| What the task requires |
Write the listing out again word for word, excluding any pictures.

| Supplied material |
====

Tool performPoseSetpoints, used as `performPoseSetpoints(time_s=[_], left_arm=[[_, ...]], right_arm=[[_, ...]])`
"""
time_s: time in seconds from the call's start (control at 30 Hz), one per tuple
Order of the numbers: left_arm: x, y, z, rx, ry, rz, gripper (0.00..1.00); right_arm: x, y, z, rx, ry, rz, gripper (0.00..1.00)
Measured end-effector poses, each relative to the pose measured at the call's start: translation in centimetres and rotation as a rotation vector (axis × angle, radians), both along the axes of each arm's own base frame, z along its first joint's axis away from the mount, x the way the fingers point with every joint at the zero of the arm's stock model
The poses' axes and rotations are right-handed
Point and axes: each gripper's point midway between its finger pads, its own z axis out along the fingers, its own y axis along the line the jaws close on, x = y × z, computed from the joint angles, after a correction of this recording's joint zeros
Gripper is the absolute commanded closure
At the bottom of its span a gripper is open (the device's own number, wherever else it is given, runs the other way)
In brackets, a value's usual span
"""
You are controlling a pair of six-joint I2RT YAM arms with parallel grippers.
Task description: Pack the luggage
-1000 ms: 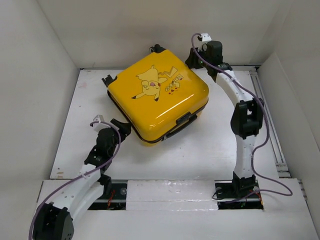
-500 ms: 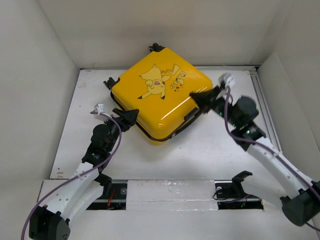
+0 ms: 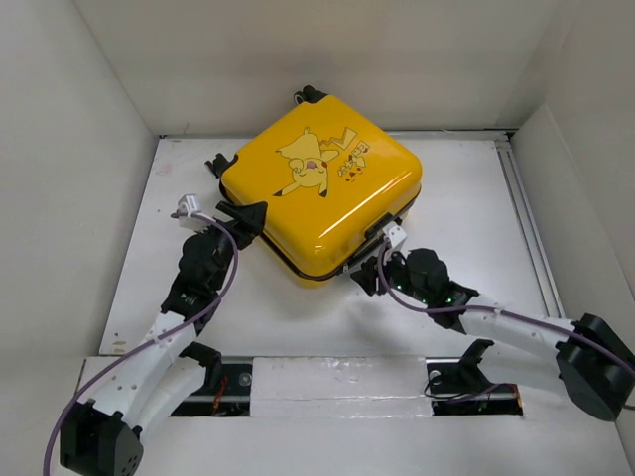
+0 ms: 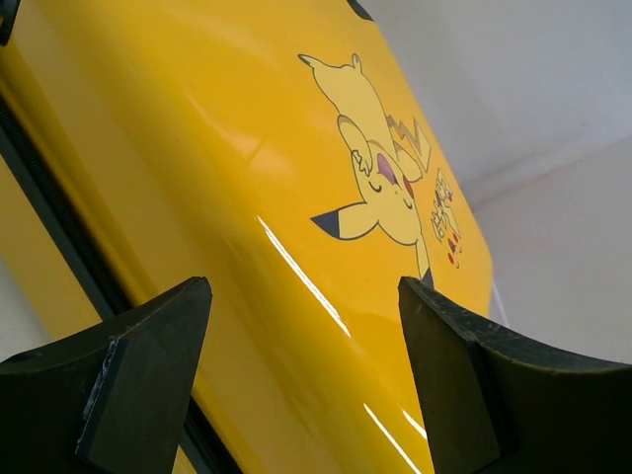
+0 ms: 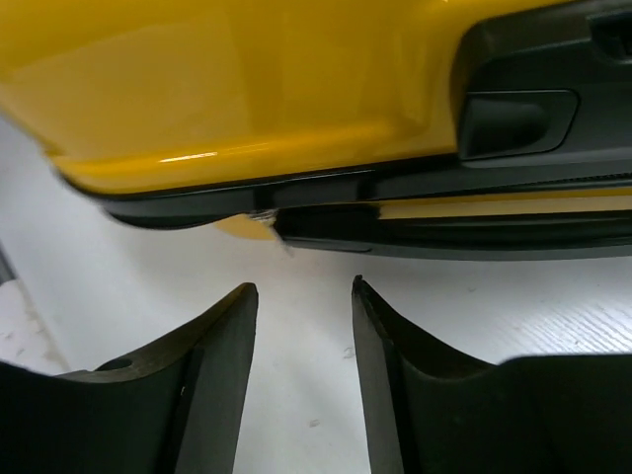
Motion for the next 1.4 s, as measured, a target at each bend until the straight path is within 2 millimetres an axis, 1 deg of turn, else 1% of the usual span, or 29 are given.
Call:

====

| Task answer |
Tool performPoseSetpoints, used as `performPoseSetpoints(time_s=[_], left_arm=[[_, ...]], right_arm=[[_, ...]])`
"""
time_s: time in seconds from the call's start (control at 30 Hz), one per tuple
Order of the numbers: left_arm: x, y, z, rx, ry, rz, gripper (0.00..1.00); right_arm: x, y, z, rx, ry, rz, gripper (0.00..1.00)
Measured end-effector poses, each relative to the pose measured at the call's start: translation in centimetres and rotation as a rotation vector (axis × angle, radians), both along the axes of each arm's own base frame, z along its first joint's axis away from the mount, x the way the fingers point with every joint at the zero of the arm's stock model
The poses' axes and rotations are right-handed
Point and axes: each gripper's point midway between its finger pads, its own z axis out along the fingers, its own y axis along the line the jaws close on, x = y × z, computed from the joint angles, after a correction of this recording's joint zeros
Gripper is the absolute commanded closure
At the bottom of its span a gripper is open (the device's own number, wherever else it is given, runs the other way)
In brackets, a value's usual span
"""
You are controlling a pair of six-joint I2RT YAM arms with parallel grippers.
Task description: Pack the luggage
-1000 ms: 
-500 ms: 
+0 ms: 
+0 ms: 
+0 ms: 
Motion for the next 1.4 s, as measured, a target at each bend until the straight path is within 2 millimetres an axis, 1 deg of turn, else 1% of the usual span, or 29 are given.
Call:

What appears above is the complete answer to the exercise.